2願我的判詞從你面前發出,願你的眼睛察看正直的事。
2Laat mijn recht van voor Uw aangezicht uitgaan, laat Uw ogen de billijkheden aanschouwen.
3你試驗了我的心,在夜間鑒察了我;你熬煉了我,還是找不到甚麼,因為我立志使我的口沒有過犯。
3Gij hebt mijn hart geproefd, des nachts bezocht, Gij hebt mij getoetst. Gij vindt niets; hetgeen ik gedacht heb, overtreedt mijn mond niet.
4至於世人的行為,我藉著你嘴唇所出的話,保護了自己,不行強暴人的道路。
4Aangaande de handelingen des mensen, ik heb mij, naar het woord Uwer lippen, gewacht voor de paden des inbrekers;
5我的腳步穩踏在你的路徑上,我的兩腳沒有動搖。
5Houdende mijn gangen in Uw sporen, opdat mijn voetstappen niet zouden wankelen.
6 神啊!我向你呼求,因為你必應允我;求你側耳聽我,垂聽我的禱告。
6Ik roep U aan, omdat Gij mij verhoort; o God! neig Uw oor tot mij; hoor mijn rede.
7求你把你的慈愛奇妙地彰顯,用右手拯救那些投靠你的,脫離那些起來攻擊他們的。
7Maak Uw weldadigheden wonderbaar, Gij, Die verlost degenen, die op U betrouwen, van degenen, die tegen Uw rechterhand opstaan!
8求你保護我,像保護眼中的瞳人,把我隱藏在你的翅膀蔭下;
8Bewaar mij als het zwart des oogappels, verberg mij onder de schaduw Uwer vleugelen,
9使我脫離那些欺壓我的惡人,脫離那些圍繞我的死敵。
9Voor het aangezicht der goddelozen, die mij verwoesten, mijner doodsvijanden, die mij omringen.
10他們閉塞了憐憫的心(“憐憫的心”原文作“他們的脂油”),口裡說出驕傲的話。
10Met hun vet besluiten zij zich, met hun mond spreken zij hovaardelijk.

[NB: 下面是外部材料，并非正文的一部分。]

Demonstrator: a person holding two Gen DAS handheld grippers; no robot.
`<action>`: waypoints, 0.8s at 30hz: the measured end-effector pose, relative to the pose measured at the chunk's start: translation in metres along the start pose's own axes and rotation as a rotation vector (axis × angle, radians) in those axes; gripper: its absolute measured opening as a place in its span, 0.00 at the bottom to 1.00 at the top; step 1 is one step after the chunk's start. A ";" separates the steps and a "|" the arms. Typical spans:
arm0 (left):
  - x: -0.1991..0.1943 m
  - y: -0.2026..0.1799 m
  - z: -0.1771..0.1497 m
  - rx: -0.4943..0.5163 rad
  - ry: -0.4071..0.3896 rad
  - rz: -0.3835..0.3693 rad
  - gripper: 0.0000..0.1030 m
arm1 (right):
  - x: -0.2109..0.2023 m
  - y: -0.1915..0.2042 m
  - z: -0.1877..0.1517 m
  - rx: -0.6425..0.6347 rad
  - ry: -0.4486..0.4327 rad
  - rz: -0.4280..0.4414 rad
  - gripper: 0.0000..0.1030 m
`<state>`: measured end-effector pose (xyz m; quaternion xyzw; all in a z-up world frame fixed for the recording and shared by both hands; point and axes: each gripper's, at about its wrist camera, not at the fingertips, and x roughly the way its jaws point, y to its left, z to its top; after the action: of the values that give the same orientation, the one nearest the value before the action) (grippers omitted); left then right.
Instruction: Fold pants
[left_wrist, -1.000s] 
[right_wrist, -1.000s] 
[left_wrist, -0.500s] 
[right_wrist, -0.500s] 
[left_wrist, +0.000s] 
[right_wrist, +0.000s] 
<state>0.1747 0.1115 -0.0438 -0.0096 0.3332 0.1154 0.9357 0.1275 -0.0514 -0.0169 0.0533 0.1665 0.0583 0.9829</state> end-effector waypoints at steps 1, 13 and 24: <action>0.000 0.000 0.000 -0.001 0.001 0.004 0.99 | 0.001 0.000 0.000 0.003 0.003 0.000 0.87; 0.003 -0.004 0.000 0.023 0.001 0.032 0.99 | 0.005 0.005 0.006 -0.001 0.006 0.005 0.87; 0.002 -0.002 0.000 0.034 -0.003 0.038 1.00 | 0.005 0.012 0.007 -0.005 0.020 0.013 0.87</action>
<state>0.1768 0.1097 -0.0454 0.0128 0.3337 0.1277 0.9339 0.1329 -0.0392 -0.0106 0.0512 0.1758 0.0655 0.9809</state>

11他們追蹤我,現在把我圍困了(“他們追蹤我,現在把我圍困了”原文作“他們圍困了我們的腳步”);他們瞪著眼,要把我推倒在地上。
11In onzen gang hebben zij ons nu omsingeld, zij zetten hun ogen op ons ter aarde nederbukkende.
12他們像急於撕碎獵物的獅子,又像蹲伏在隱密處的幼獅。
12Hij is gelijk als een leeuw, die begeert te roven, en als een jonge leeuw, zittende in verborgen plaatsen.

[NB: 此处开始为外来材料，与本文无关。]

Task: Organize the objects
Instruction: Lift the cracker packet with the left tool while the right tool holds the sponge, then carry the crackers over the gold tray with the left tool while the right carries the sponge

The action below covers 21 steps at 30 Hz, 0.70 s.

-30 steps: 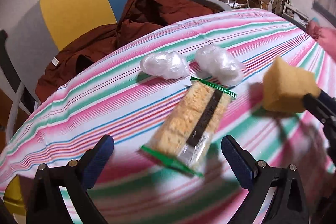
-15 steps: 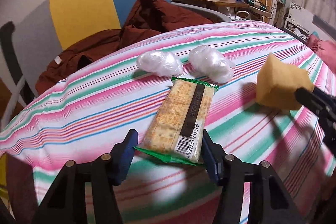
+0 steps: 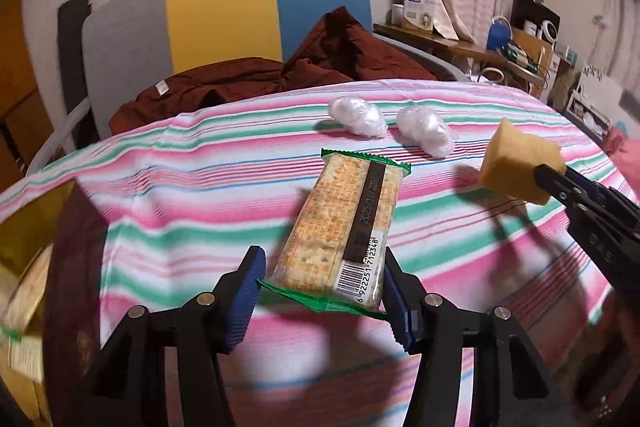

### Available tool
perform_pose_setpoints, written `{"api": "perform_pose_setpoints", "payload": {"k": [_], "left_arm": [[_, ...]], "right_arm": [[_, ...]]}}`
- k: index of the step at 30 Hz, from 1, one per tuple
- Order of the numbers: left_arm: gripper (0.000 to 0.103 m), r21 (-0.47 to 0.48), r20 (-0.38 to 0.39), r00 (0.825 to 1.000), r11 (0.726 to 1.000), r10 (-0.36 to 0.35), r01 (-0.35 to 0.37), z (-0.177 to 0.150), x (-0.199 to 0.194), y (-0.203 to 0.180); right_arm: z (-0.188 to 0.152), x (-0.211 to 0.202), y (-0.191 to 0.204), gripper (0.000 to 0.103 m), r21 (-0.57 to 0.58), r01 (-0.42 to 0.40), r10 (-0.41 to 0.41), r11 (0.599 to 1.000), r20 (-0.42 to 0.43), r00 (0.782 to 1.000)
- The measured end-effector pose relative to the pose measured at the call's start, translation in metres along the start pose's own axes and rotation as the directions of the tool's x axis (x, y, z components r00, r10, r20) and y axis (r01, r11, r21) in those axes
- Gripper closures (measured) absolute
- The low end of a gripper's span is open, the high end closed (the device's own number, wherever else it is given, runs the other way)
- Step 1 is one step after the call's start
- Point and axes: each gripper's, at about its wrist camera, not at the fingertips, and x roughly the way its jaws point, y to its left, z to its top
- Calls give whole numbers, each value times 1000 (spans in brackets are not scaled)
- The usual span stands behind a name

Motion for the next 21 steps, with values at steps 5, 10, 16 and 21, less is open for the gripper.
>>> {"api": "perform_pose_setpoints", "payload": {"k": [5,10,16,21], "left_arm": [[46,-58,25,1000,998,-19,20,-18,-28,10],[46,-84,63,997,995,-48,53,-32,-61,18],[46,-160,114,993,985,-42,60,-39,-103,49],[46,-234,142,990,972,19,15,-43,-132,87]], "right_arm": [[-1,1,6,75,-30,-34,34,999,0,999],[-1,1,10,75,-47,-25,25,999,-3,1000],[-2,-1,15,75,-76,-19,19,997,-1,1000],[-2,-1,18,75,-91,-19,20,996,2,1000]]}}
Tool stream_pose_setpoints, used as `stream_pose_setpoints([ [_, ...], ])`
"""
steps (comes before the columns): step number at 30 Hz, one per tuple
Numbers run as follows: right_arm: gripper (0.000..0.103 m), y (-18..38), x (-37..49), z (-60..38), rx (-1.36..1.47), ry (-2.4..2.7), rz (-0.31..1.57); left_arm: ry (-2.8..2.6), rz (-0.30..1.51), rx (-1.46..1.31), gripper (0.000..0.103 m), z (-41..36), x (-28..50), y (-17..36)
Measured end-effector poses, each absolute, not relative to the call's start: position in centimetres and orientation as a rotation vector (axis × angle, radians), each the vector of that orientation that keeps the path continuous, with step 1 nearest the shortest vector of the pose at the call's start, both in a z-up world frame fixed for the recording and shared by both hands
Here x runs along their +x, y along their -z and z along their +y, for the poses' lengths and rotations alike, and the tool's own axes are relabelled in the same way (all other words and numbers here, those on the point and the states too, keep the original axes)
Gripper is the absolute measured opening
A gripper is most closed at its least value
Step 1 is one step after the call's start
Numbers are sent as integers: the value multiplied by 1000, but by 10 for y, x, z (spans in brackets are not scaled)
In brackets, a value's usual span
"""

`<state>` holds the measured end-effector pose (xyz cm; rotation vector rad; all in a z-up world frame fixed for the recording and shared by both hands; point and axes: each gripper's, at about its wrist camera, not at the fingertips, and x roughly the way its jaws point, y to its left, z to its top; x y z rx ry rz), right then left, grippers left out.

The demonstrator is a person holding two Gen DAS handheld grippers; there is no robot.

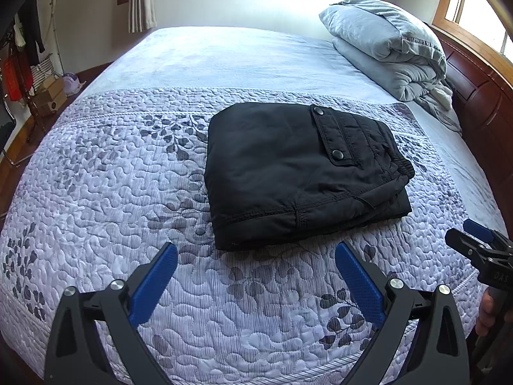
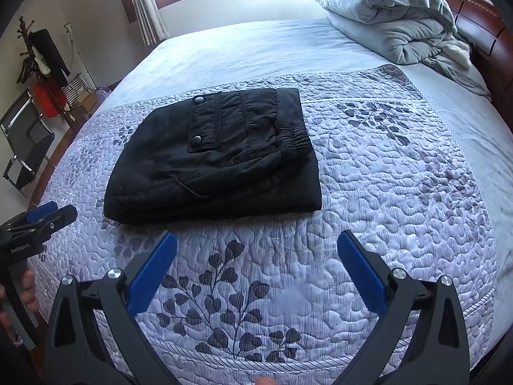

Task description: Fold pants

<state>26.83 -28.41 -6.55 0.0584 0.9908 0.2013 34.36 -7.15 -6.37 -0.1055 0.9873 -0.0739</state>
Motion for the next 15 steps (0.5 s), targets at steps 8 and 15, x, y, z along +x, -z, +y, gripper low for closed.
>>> stream_pose_setpoints([
  [8, 100, 67, 269, -284, 57, -201, 992, 75, 987, -104, 99, -72, 345, 64],
  [15, 100, 67, 269, -285, 60, -199, 996, 79, 990, -107, 99, -74, 345, 65],
])
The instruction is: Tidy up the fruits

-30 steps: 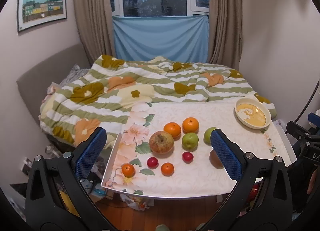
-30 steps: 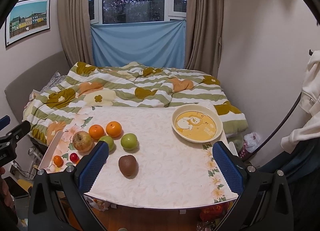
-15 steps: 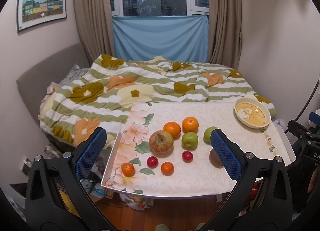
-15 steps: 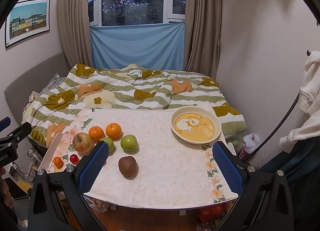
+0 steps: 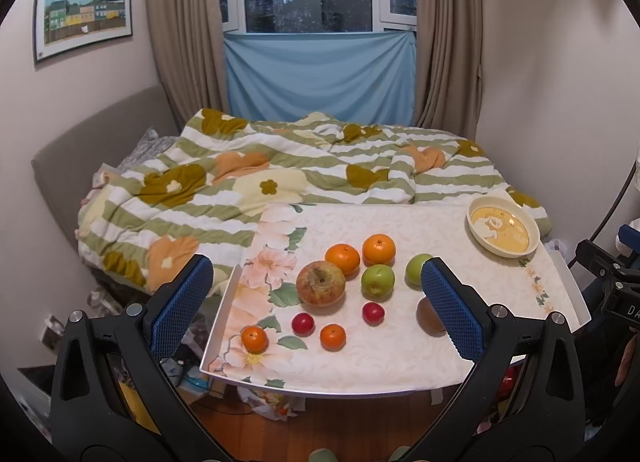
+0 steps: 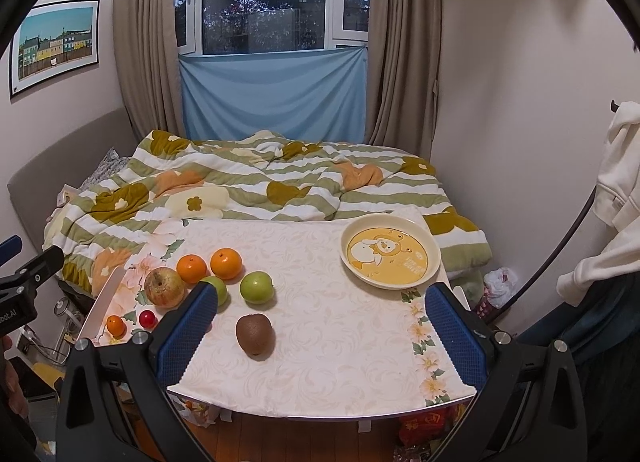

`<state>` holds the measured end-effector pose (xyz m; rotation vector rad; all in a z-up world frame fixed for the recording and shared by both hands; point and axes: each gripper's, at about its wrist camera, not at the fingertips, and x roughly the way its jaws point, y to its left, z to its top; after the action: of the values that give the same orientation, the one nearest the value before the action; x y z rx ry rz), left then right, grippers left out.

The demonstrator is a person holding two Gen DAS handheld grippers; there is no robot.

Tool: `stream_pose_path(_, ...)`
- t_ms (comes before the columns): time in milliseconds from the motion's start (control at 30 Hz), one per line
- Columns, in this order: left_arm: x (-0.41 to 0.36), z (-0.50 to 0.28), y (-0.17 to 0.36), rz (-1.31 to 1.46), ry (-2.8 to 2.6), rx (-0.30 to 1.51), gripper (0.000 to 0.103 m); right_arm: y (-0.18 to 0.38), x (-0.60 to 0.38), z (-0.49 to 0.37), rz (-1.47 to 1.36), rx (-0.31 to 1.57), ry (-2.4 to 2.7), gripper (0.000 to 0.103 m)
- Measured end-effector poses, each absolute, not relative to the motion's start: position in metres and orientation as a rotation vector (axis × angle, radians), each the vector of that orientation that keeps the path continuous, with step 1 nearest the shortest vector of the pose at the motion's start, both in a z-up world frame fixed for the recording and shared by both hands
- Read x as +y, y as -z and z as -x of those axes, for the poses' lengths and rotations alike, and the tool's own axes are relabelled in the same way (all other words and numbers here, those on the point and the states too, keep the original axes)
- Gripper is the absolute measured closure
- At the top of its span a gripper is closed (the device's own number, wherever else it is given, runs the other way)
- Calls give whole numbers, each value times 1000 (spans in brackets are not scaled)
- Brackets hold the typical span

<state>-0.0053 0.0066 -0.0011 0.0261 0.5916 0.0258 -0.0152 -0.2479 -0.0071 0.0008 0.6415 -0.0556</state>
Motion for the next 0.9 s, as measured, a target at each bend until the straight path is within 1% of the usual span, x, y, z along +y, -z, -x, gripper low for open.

13耶和華啊!求你起來,迎面攻擊他們,把他們打倒;用你的刀救我的命脫離惡人。
13Sta op, HEERE, kom zijn aangezicht voor, vel hem neder; bevrijd mijn ziel met Uw zwaard van den goddeloze;
14耶和華啊!求你用手救我脫離世人,脫離那些只在今生有分的世人。求你用你為他們儲存的充滿他們的肚腹,使他們的兒女都可以飽嘗,他們還有剩餘的留給他們的子孫。

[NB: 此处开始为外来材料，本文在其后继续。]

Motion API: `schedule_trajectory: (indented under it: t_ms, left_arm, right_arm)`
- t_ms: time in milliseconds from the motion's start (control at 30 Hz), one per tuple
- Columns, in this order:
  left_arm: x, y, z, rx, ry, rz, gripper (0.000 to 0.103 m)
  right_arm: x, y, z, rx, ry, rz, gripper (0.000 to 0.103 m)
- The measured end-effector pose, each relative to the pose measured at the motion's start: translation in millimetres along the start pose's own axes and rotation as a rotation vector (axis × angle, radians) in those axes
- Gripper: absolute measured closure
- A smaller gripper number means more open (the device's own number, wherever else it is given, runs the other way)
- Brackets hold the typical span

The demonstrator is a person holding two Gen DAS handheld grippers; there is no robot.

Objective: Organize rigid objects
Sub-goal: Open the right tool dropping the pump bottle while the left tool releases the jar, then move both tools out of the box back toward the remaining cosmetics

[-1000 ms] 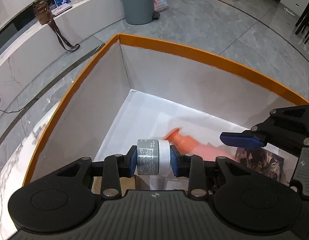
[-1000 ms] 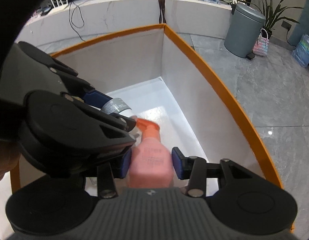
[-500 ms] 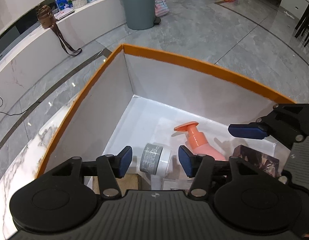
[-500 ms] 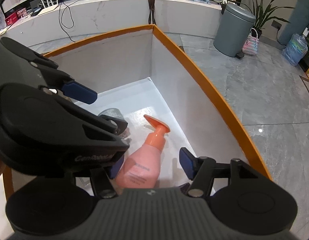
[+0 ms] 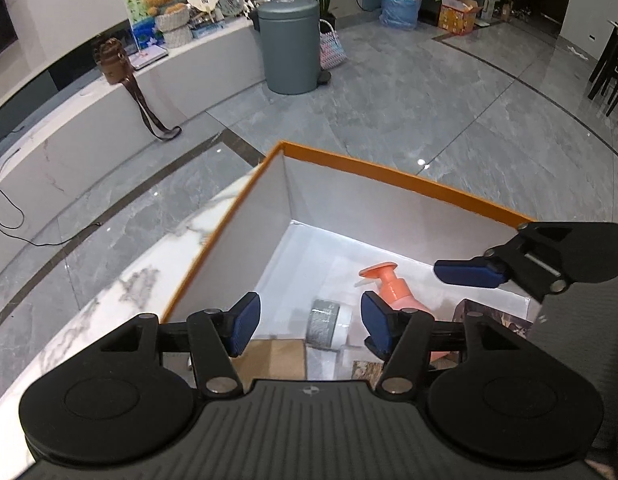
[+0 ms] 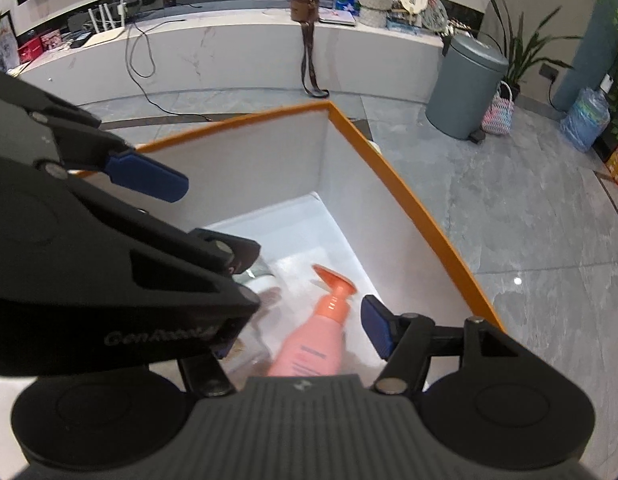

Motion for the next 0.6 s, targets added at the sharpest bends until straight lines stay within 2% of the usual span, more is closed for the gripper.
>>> schedule_trajectory:
  t_ms: [467, 600]
  left_arm:
    - [45.8, 27.5, 12.4, 0.046, -0.06, -0.03, 0.034]
    - [66.9, 35.7, 22.7, 0.06, -0.101, -0.051, 0.034]
  right_arm:
    - [29.1, 38.7, -15.2, 0.053, -0.066, -0.013, 0.04]
    - [36.8, 48.9, -16.8, 0.071, -0.085, -0.006, 0.04]
Point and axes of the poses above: each gripper's, at about its wrist camera, not at the fingertips, and x roughly against the way its jaws point, y to its left, z to its underside, the point moved 4 cm from there along -x, roughly the way its jaws point, and after that the axes turned 2 degrees about -y, right-handed, at the moved point
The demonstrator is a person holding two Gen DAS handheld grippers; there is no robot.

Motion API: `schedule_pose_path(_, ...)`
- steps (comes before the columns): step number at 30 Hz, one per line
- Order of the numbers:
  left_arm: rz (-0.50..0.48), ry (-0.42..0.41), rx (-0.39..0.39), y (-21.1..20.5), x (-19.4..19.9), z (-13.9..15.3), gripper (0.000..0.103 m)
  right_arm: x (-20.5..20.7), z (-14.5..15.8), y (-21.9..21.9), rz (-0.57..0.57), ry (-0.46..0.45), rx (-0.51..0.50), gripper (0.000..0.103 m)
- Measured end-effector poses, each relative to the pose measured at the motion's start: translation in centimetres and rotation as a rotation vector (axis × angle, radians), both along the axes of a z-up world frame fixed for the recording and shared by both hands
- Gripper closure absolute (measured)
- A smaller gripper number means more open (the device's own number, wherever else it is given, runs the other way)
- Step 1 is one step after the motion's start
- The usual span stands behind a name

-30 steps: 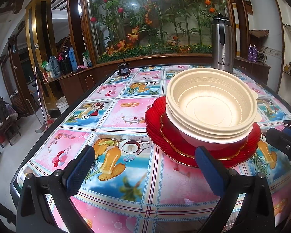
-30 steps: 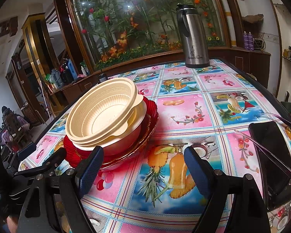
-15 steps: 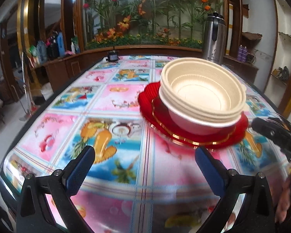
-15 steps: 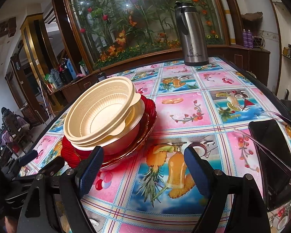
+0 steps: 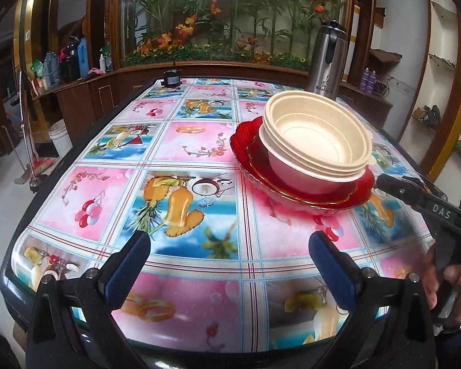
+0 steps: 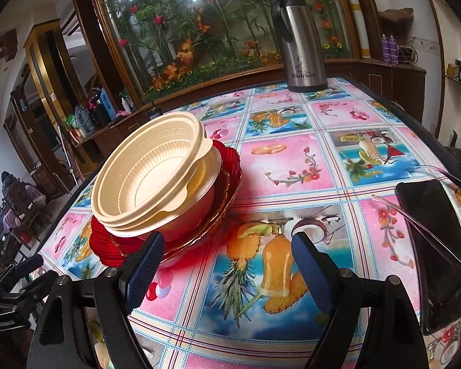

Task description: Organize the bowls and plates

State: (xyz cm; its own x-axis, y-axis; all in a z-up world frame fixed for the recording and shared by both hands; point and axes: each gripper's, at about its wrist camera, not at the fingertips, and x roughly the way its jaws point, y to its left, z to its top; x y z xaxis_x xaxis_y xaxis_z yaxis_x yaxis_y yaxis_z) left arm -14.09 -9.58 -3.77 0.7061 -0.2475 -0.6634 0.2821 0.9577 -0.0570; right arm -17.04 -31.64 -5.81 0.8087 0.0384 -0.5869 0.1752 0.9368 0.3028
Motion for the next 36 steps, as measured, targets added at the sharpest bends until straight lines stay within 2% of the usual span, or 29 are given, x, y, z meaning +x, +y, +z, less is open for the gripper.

14Met Uw hand van de lieden, o HEERE! van de lieden, die van de wereld zijn, welker deel in dit leven is, welker buik Gij vervult met Uw verborgen schat; de kinderen worden verzadigd, en zij laten hun overschot hun kinderkens achter.
15至於我,我必在義中得見你的面;我醒來的時候,得見你的形象就心滿意足。
15Maar ik zal Uw aangezicht in gerechtigheid aanschouwen, ik zal verzadigd worden met Uw beeld, als ik zal opwaken.